Konsep turbin angin tersebut, lanjutnya, bisa diadaptasi dari Jepang karena posisinya yang juga berdekatan dengan Samudera Atlantik, serta Indonesia juga memiliki sumber daya alam yang kaya, namun hanya dinikmati oleh segelintir orang atau pihak tertentu.
"Berbagai negara maju pun mulai melakukan riset dan mengembangkan pemanfaatan sumber-sumber energi terbarukan dengan menggunakan tenaga air, uap maupun angin, seperti Jepang yang saat ini mulai membangun turbin angin untuk memenuhi pasokan listrik," kata Analisis Dinamik dan Pengendalian Jejala Daya Skala Besar yang digandeng dengan sumber-sumber energi terbarukan.
Berdasarkan Global Wind Energy Council (GWEC), sebuah organisasi statistik turbin-turbin dunia, kata dia, pada 2050 tren di Eropa tidak akan menggunakan bahan bakar fosil, seperti batu bara, minyak bumi, dan gas alam, namun menggunakan energi baru terbarukan yaitu tenaga air, uap dan angin.
"Penggunaan bahan bakar fosil untuk membangkitkan energi tidak selamanya bisa dilakukan, apalagi bahan bakar fosil merupakan sumber daya alam yang tidak dapat diperbaharui, sehingga persediaannya kian menipis," tuturnya.
Ia mengatakan turut ambil peran dalam riset turbin angin di Jepang, karena sejak tahun 2013 bekerja sebagai peneliti di Kitami Institute of Technology, Hokkaido, Jepang. Sebelumnya, telah mendapat gelar Doctor of Engineering (Dr. Eng) dari Kitami Institute of Technology, dalam bidang Cold Region Environmental and Energy Engineering.

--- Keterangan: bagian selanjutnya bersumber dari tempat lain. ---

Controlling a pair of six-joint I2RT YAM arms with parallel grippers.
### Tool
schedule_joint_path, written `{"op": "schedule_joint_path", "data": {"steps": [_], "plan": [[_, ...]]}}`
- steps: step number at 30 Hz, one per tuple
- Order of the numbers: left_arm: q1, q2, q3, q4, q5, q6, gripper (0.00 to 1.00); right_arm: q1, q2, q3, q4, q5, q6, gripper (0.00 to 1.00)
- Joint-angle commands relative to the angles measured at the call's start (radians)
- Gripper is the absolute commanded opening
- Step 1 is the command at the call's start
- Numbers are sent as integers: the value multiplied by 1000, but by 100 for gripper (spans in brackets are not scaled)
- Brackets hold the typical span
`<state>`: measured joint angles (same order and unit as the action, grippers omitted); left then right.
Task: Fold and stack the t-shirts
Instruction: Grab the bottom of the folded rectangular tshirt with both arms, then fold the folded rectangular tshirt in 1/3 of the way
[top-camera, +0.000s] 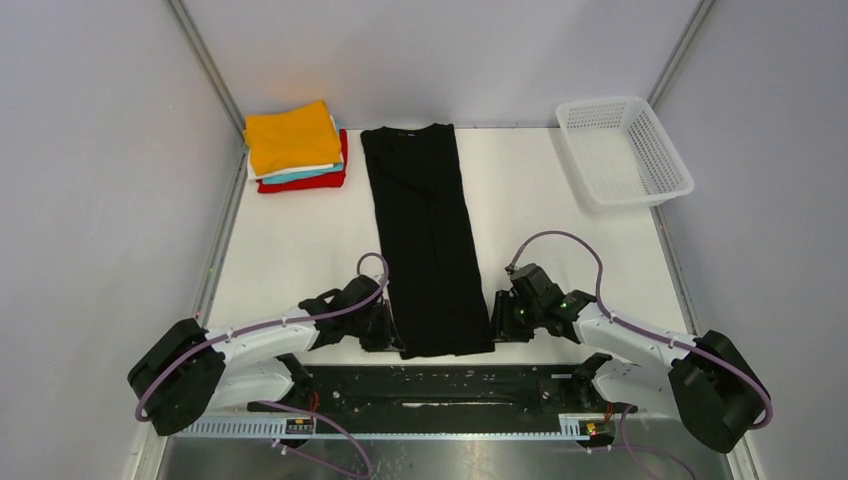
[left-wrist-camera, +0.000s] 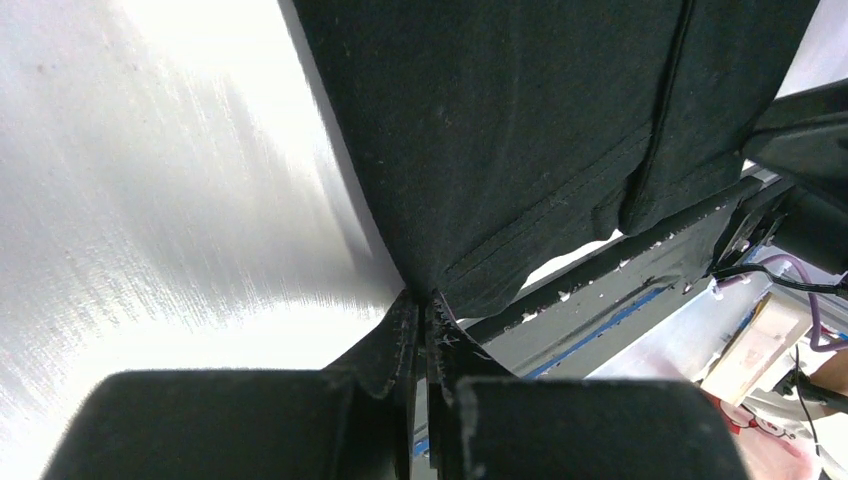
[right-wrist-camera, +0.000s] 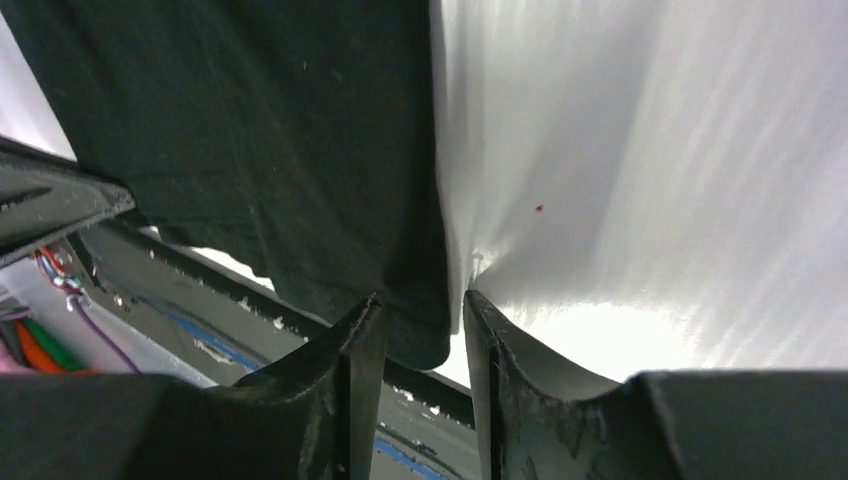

"Saya hanya menganalisa bagian kecil bilik turbin sebelum dilakukan pembangunan, dengan menggunakan equivalent dynamic model untuk simulasi pembangunan turbin angin atau peternakan angin (wind farm) sebagai pembangkit energi listrik. Model itu dianggap lebih cepat dibanding model detail," ungkapnya.
Dengan simulasi yang sama dengan waktu durasi 10 detik, tambahnya, hasil saat menggunakan model detail sekitar 48,3 menit, sedangkan saat memakai equivalent, durasi lebih cepat menjadi 5,1 detik.
"Simulai itu untuk mengetahui energi sebesar apa yang dihasilkan turbin angin jika terjadi perubahan kekuatan angin. Hasil selanjutnya bisa mengetahui risiko terjadinya gangguan pada turbin sejak dini," jelasnya.
Menurut dia, Jepang membutuhkan waktu lima tahun untuk riset sampai membangun turbin dan saat ini sudah ada turbin yang menghasilkan 7 megawatt atau setara dengan 7 juta watt, dengan menghabiskan dana sekitar Rp2 miliar setiap turbinnya.
"Jika turbin angin dikembangkan di Indonesia, lokasi yang cocok utamanya di wilayah sekitar laut selatan karena kekuatan anginnya 4-8 meter per detik. Semakin ke utara, anginnya semakin kencang, namun hingga kini belum ada kajian yang komprehensif di Indonesia mengenai potensi pengembangan energi listrik melalui turbin angin," kata dia.
Marwan sendiri menunggu pemerintah untuk mengembangkan teknologi ini, karena diakuinya biaya yang dikeluarkan jauh lebih murah dibandingkan yang lain. Teknologi ini sangat bagus untuk mengembangkan program Presiden Jokowi yang akan terus mengembangkan energi baru terbarukan.